Préjudice d'incidence professionnelle
La demande à ce titre, que l'appelant fonde sur l'existence d'un préjudice résultant du manque à gagner dû à l'impossibilité dans laquelle il a été de travailler jusqu'à l'âge de la retraite et à la perte subie en conséquence sur sa pension de retraite, ne peut être admise dès lors qu'aux termes de la décision susvisée du conseil constitutionnel (Considérant 17) les pertes de salaire résultant de l'incapacité sont compensées par la rente majorée servie en application de l'article L 452-2 du code de la Sécurité Sociale.
En vertu des dispositions de l'article L 452-3 al. 3 du code de la Sécurité Sociale, interprétées à la lumière de la décision du conseil constitutionnel du 18 Juin 2010, la réparation de l'ensemble des préjudices ci-dessus sera versée directement à Monsieur C... par la Caisse Primaire d'Assurance Maladie de la Haute-Vienne, qui en récupérera le montant auprès de la Société ADIA. En décider autrement conduirait à exposer le salarié à être privé d'une partie des indemnités auxquelles il peut prétendre, notamment en cas d'inopposabilité de la prise en charge de l'accident du travail ou de la maladie professionnelle à l'employeur auteur de la faute inexcusable.

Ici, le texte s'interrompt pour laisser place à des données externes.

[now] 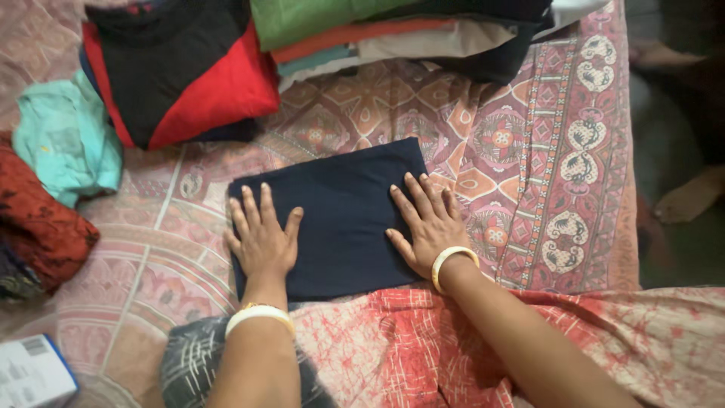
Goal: The person folds a dark blue t-shirt and a purple patterned cloth on a bed, smoothing and aligning each piece before stacking them with other folded clothes.
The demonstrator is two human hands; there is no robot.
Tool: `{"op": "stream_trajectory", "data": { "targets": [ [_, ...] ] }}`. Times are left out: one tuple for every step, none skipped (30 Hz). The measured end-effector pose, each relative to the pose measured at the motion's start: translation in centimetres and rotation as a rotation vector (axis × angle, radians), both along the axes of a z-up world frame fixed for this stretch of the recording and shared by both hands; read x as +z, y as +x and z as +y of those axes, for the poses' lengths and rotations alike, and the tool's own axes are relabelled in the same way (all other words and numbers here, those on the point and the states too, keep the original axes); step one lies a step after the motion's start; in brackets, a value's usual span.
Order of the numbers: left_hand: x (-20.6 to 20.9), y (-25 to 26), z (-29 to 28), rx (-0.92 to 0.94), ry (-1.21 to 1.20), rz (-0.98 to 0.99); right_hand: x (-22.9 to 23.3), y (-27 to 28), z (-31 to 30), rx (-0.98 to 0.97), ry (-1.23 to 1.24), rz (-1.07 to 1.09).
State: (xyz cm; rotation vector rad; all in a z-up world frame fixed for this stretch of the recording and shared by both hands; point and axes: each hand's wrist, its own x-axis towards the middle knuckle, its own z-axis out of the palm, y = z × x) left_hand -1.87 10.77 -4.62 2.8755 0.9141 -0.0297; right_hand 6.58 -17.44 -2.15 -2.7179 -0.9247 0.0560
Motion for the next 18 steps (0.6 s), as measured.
{"op": "stream_trajectory", "data": {
  "targets": [
    [0.2, 0.4, -0.2, 0.007, 0.014, 0.03, 0.0, 0.3, 0.0, -0.003, 0.003, 0.005],
    [0.4, 0.6, -0.6, 0.01, 0.021, 0.061, 0.0, 0.3, -0.1, -0.004, 0.0, 0.012],
    [0.8, 0.7, -1.0, 0.013, 0.029, 0.092, -0.2, 0.2, 0.0, -0.006, -0.002, 0.019],
    [0.9, 0.5, -2.0, -0.02, 0.004, 0.119, -0.3, 0.1, -0.2, 0.003, -0.007, 0.03],
    [1.0, 0.2, -3.5, -0.053, -0.021, 0.145, -0.5, -0.1, -0.3, -0.002, -0.008, 0.03],
    [1.1, -0.1, -5.2, -0.079, -0.045, 0.166, -0.5, 0.0, -0.3, 0.0, -0.007, 0.025],
    [1.1, -1.1, -7.4, -0.104, -0.084, 0.199, -0.5, 0.1, -0.2, 0.002, -0.006, 0.02],
    [1.3, -1.7, -9.3, -0.127, -0.123, 0.228, -0.6, 0.3, -0.1, -0.005, 0.023, 0.009],
    [1.6, -1.7, -9.8, -0.111, -0.157, 0.274, -0.6, 0.4, -0.1, -0.011, 0.052, -0.001],
    [1.8, -1.8, -10.3, -0.094, -0.199, 0.324, -0.7, 0.1, -0.3, -0.016, 0.073, -0.008],
    [2.0, -1.8, -10.7, -0.078, -0.242, 0.373, -0.8, 0.0, -0.4, -0.026, 0.129, -0.031],
    [2.2, -1.7, -10.8, -0.078, -0.257, 0.386, -0.9, 0.0, -0.6, -0.03, 0.182, -0.056],
    [2.5, -1.6, -10.7, -0.079, -0.272, 0.399, -0.9, 0.0, -0.8, -0.034, 0.236, -0.079],
    [2.7, -1.3, -10.5, -0.077, -0.284, 0.407, -0.9, 0.1, -0.8, -0.087, 0.295, -0.031],
    [2.8, -1.0, -10.4, -0.077, -0.289, 0.41, -1.0, 0.0, -1.0, -0.139, 0.354, 0.017],
    [2.9, -1.0, -10.4, -0.077, -0.293, 0.417, -1.1, -0.3, -1.1, -0.192, 0.413, 0.07],
    [3.0, -1.1, -10.4, -0.077, -0.296, 0.423, -1.1, -0.4, -1.1, -0.244, 0.467, 0.123],
    [3.0, -1.1, -10.4, -0.077, -0.3, 0.417, -1.2, -0.5, -1.0, -0.298, 0.523, 0.172]
  ]
}}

La Société Mizzaro devra garantir la Société ADIA de l'ensemble des sommes mises à sa charge.
Le jugement sera confirmé en ce qu'il a débouté Monsieur C... de sa demande au titre des frais irrépétibles, puisqu'il bénéficiait de l'aide juridictionnelle totale
En revanche, en cause d'appel il sera fait application des dispositions de l'article 700 du Code de Procédure Civile dans les conditions précisées au dispositif.
PAR CES MOTIFS
LA COUR,
Statuant par arrêt réputé contradictoire, en dernier ressort, par mise à disposition au greffe, après en avoir délibéré conformément à la loi ;
Réformant pour partie le jugement entrepris,
Complète ainsi qu'il suit l'indemnisation du préjudice de Monsieur C... :
- préjudice sexuel : 25. 000 €
- déficit fonctionnel temporaire : 8. 031 €
- déficit fonctionnel permanent : 80. 000 €
Confirme le jugement en ses autres dispositions, sauf à dire que l'ensemble des indemnités allouées seront versées directement à Monsieur C... par la Caisse Primaire d'Assurance Maladie de la Haute-Vienne, qui en récupérera le montant auprès de la Société ADIA.
Condamne la Société Mizzaro à garantir la Société ADIA de l'intégralité des sommes mises à sa charge.
Condamne la Société Mizzaro à payer à Monsieur C... la somme de 2. 500 € au titre des frais irrépétibles d'appel.